## Problem
For this exercise, output exactly and only the lines running from the one with "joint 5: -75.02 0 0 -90" through the final line of the data below, without pictures.

## Source material
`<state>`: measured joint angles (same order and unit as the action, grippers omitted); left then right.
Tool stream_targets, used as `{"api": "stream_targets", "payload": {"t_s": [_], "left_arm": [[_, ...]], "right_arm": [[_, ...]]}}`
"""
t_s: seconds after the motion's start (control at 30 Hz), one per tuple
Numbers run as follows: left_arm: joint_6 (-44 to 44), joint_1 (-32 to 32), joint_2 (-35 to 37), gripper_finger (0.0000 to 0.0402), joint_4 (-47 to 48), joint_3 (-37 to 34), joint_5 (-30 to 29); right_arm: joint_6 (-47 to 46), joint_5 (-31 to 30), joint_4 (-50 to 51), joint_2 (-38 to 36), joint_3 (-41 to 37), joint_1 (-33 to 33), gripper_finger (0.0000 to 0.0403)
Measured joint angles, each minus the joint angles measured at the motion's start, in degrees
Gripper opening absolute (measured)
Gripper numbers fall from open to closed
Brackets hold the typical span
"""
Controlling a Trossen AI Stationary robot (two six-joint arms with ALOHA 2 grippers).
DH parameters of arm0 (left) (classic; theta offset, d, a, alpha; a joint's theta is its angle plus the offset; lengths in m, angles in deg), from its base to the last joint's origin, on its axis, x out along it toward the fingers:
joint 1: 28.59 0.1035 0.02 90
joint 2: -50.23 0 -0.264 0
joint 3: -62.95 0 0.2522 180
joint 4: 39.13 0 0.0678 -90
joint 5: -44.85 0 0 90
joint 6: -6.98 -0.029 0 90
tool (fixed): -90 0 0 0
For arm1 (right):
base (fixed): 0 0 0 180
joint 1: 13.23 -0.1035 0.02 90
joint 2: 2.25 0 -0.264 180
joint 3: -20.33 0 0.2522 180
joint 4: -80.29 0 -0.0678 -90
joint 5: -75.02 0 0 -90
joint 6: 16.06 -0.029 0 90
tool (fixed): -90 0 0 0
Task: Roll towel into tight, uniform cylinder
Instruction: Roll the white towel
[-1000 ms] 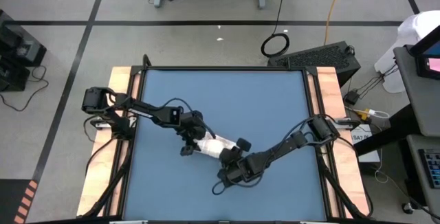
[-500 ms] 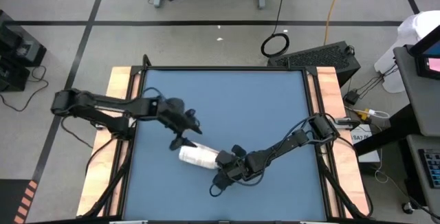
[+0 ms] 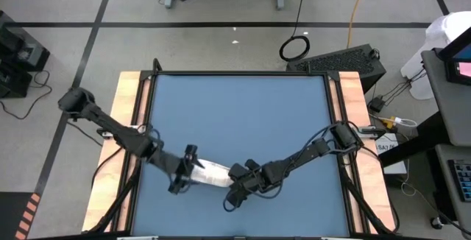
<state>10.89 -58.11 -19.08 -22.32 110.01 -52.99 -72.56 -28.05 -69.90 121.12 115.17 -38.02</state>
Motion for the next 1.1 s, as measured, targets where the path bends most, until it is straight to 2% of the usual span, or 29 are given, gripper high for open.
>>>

## Response area
joint 5: -75.02 0 0 -90
joint 6: 16.06 -0.029 0 90
tool (fixed): -90 0 0 0
Task: Roll towel into tight, uniform cylinder
Instruction: Roll the white towel
[-1000 ms] 
[-500 ms] 
[+0 ms] 
<state>10.89 -58.11 -19.08 -22.32 110.01 -52.99 -72.56 -28.05 -69.90 121.12 115.17 -38.02</state>
Motion for the next 1.1 s, as measured, targets where the path bends most, until it is straight to 2% of the usual span, or 29 are given, gripper high for open.
>>>

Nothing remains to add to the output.